PROBLEM → What is the number of lines below that hold "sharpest"? Answer with that number only.

Stored dataset items:

[Start of section]

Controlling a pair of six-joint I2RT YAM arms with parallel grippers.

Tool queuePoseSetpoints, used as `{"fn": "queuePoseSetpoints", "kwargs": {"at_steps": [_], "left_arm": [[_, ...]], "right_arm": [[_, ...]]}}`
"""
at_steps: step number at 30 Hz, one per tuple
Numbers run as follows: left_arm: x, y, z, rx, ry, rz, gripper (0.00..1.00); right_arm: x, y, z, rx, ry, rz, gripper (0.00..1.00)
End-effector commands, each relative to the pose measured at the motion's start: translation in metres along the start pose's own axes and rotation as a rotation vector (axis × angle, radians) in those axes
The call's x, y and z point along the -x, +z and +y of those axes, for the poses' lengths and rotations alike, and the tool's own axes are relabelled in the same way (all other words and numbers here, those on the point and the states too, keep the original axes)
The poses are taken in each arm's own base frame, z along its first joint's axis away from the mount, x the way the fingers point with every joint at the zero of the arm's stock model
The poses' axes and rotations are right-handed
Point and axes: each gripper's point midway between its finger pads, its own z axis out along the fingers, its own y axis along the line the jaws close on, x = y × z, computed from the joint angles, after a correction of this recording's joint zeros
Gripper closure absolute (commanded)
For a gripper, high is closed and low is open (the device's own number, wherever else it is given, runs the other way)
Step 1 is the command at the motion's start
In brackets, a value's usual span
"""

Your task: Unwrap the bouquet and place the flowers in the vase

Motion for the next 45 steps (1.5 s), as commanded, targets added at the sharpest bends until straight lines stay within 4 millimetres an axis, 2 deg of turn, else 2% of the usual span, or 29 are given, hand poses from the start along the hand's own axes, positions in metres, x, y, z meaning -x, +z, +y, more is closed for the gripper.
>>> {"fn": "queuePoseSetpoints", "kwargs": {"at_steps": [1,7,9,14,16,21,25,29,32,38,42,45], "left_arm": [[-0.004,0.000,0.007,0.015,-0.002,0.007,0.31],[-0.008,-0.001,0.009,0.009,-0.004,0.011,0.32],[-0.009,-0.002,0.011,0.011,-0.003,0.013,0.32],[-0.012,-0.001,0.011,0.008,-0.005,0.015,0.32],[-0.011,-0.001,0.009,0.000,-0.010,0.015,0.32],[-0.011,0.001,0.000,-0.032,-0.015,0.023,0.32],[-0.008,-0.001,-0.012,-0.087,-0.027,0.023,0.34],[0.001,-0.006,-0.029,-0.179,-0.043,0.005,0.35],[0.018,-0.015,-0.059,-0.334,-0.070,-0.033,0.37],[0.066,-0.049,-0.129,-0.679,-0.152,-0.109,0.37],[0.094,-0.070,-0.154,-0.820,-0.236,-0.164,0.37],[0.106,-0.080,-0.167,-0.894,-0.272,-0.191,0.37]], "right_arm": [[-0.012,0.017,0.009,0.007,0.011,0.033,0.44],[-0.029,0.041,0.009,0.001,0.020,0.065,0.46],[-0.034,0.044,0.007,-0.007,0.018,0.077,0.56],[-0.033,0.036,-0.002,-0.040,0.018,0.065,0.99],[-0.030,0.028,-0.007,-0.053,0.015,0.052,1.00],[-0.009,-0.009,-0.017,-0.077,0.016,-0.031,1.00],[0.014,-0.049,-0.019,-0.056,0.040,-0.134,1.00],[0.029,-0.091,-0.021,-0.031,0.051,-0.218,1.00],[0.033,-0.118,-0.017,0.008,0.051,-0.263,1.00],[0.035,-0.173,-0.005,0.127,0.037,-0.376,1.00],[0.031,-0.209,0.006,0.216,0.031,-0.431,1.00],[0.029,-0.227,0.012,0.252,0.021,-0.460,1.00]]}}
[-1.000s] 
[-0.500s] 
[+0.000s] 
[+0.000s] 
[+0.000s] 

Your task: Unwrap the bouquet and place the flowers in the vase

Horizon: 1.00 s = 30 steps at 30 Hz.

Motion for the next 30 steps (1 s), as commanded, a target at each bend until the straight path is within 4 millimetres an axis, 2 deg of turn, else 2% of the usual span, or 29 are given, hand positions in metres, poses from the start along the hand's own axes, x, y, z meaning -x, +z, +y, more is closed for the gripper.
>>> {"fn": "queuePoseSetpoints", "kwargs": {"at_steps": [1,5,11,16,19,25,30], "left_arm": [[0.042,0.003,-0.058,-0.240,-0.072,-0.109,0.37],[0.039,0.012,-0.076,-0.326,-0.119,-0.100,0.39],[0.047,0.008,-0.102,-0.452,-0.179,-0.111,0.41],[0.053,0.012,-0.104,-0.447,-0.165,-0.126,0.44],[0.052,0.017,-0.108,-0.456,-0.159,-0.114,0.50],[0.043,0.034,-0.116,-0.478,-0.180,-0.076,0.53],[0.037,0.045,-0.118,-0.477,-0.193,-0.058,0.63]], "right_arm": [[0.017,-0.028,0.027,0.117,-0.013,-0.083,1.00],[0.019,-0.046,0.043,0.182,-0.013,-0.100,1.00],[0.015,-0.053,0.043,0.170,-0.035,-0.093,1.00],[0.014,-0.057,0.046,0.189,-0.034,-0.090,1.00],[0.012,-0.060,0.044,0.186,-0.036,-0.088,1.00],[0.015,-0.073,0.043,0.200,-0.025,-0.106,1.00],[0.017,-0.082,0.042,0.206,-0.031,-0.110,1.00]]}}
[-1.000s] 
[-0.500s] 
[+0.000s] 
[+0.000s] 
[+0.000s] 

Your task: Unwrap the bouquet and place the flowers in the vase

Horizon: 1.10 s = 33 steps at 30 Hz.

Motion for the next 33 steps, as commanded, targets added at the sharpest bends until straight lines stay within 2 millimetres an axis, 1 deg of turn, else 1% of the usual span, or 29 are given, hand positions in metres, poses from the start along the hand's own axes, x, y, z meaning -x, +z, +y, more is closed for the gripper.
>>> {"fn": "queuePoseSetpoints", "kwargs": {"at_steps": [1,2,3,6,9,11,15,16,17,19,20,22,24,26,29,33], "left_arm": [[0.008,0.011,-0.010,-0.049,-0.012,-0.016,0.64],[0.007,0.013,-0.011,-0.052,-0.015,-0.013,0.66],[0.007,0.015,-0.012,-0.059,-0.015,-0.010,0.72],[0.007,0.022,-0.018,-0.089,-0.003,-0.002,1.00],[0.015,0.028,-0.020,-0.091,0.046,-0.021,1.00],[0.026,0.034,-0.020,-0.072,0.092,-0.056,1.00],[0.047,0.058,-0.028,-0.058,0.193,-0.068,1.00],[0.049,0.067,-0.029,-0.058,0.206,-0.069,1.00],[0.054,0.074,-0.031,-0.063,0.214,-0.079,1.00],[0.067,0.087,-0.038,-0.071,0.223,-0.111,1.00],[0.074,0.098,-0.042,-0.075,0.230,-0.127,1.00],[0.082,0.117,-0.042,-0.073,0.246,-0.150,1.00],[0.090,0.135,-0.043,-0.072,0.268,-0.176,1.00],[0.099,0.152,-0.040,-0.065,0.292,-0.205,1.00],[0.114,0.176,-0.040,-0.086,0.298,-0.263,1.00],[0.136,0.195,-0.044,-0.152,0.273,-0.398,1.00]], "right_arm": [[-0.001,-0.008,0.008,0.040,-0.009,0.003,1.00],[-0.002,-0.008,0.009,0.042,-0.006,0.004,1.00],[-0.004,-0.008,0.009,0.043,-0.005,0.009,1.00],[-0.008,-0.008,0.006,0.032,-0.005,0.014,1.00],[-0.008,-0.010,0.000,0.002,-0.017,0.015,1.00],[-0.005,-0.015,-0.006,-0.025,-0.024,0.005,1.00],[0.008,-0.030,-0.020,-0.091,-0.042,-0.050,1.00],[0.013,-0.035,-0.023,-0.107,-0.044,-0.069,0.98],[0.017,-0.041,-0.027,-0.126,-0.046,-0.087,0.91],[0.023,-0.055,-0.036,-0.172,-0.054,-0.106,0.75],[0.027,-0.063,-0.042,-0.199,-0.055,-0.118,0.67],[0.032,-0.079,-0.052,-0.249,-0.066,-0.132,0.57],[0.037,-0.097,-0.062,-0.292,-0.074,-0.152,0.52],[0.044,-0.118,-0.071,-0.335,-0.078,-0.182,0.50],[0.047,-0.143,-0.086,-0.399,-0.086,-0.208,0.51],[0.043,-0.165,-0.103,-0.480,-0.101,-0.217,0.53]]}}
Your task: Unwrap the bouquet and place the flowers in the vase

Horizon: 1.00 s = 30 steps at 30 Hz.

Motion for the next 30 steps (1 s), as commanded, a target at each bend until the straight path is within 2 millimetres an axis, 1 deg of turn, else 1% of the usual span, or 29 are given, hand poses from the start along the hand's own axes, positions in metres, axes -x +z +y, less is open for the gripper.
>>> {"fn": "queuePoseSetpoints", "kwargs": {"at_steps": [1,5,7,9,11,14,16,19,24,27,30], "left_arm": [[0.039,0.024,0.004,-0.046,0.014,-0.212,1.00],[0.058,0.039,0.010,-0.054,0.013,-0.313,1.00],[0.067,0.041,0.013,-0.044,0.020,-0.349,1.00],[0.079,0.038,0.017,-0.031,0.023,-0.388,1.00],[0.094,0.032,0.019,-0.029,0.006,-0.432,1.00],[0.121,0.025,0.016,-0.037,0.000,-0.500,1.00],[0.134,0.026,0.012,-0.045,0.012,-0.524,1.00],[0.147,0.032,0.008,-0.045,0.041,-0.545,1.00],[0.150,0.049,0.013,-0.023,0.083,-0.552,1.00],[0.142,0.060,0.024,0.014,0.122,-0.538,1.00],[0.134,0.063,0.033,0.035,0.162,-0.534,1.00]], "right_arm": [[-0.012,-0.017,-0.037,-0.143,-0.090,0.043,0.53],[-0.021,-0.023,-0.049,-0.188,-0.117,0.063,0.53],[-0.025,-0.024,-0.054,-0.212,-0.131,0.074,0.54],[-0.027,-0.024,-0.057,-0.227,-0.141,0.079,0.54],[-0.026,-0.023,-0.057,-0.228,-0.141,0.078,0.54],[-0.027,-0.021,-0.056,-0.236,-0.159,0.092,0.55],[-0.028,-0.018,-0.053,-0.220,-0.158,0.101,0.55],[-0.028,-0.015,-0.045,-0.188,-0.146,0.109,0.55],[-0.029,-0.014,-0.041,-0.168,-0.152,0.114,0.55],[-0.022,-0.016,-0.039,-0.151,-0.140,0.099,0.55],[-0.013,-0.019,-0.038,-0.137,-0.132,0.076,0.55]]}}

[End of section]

ANSWER FOR THE TASK → 2